Costa Ricas Flagge Costa Rica

Hauptstadt von Costa Rica

Die Hauptstadt von Costa Rica ist San José. Sie liegt in der Mitte des Landes im zentralen Hochland auf 1170 Metern Höhe. Sie hat 445.000 Einwohner. In der Region um die Hauptstadt leben sogar 3,3 Millionen Menschen - das ist mehr als die Hälfte aller Einwohner des Landes!

Durch die Höhenlage ist das Klima in San José angenehm. Die mittlere Jahrestemperatur beträgt 22 Grad. Tagsüber ist es durchschnittlich 27 Grad warm, nachts 18 Grad.

Die Altstadt ist im Schachbrettmuster angelegt. Die Straßen, die in Nord-Süd-Richtung verlaufen, werden Calle genannt, diejenigen in West-Ost-Richtung Avenida.

Seit 1824 ist San José die Hauptstadt Costa Ricas. Zuvor htten die Spanier das nahe gelegene Cartago zur Hauptstadt gemacht. Nachdem Costa Rica 1821 unabhängig geworden war, beschloss der Präsident Juan Mora Fernández, San José zur neuen Hauptstadt zu machen. So wurde aus einem kleinen Dorf eine große Stadt!
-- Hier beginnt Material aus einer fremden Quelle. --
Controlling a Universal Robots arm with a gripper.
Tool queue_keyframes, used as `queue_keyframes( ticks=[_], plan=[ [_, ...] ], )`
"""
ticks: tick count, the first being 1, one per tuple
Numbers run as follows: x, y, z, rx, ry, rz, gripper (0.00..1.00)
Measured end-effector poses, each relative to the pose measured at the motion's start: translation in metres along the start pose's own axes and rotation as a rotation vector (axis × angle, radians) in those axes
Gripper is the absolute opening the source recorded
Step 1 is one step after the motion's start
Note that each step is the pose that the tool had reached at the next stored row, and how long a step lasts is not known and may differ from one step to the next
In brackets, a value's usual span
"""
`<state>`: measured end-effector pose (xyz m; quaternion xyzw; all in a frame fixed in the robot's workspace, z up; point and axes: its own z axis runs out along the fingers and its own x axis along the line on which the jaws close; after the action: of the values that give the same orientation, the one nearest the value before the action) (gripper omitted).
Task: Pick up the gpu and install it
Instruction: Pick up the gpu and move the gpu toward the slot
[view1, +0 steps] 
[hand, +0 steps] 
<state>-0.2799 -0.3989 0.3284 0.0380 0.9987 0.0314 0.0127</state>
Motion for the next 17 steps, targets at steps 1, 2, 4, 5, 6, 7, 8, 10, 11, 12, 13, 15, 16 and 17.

Zu den Sehenswürdigkeiten von San José gehört das Nationaldenkmal im Nationalpark. Die wichtigsten Plätze sind die Plaza de la Democracia, an dem das Parlamentsgebäude, das Nationalmuseum und das Jademuseum zu finden sind, und die Plaza de la Cultura, an dem das Nationaltheater liegt. Der größte Park heißt La Sabana. In ihm befindet sich auch das Nationalstadion. Koloniale Architektur gibt es in San José kaum, anders als in vielen anderen lateinamerikanischen Hauptstädten.

Wie ist das Klima in Costa Rica?

Das Klima in Costa Rica ist tropisch (→ Tropen), denn das Land liegt zwischen 8 und 11 Grad nördlicher Breite auf der Nordhalbkugel der Erde. Hier gibt es also keine Jahreszeiten. Man unterscheidet nur zwischen Regen- und Trockenzeiten. Dabei regnet es in Costa Rica sehr unterschiedlich viel. Das liegt an der Gebirgskette, die sich mitten durch das Land zieht.

An der trockeneren Pazifikküste und in der Mitte des Landes gibt es eine Regenzeit und eine Trockenzeit. Regenzeit ist zwischen Mai und November. Weiter südlich regnet es oft bis Dezember oder sogar Januar. Trockenzeit ist zwischen Dezember und April.

An der vom Nordostpassat beeinflussten feuchten Karibikküste regnet es hingegen das ganze Jahr. Das liegt daran, dass der Wind hier von Nordosten kommt und über dem Meer viel Feuchtigkeit aufnimmt. Hier ist der Dezember der feuchteste Monat. Februar und März sowie September und Oktober sind die trockensten Monate.

Die Unterschiede und ihre Auswirkungen auf das Wetter sieht man auch gut auf den Klimadiagrammen unten. Puerto Limón liegt im Osten an der Karibikküste, San José im Landesinneren und Puntaarenas im Westen am Pazifik.

Die beste Reisezeit für Costa Rica liegt zwischen Dezember und April, für Rundreisen ist das Wetter ab Februar besser geeignet. Ab Mai wird der Urlaub allerdings meist günstiger und das Land ist grüner. Am Nachmittag gibt es dann Schauer. Zwischen Juli und Oktober können aber auch Hurrikane auftreten.

Heiß und schwül ist es an beiden Küsten. Die Luftfeuchtigkeit ist hoch. Die Durchschnittstemperaturen liegen bei 25 bzw. 27 Grad. Tagsüber klettern die Temperaturen am Pazifik immer auf mehr als 30 Grad. Im Landesinneren ist es etwas kühler.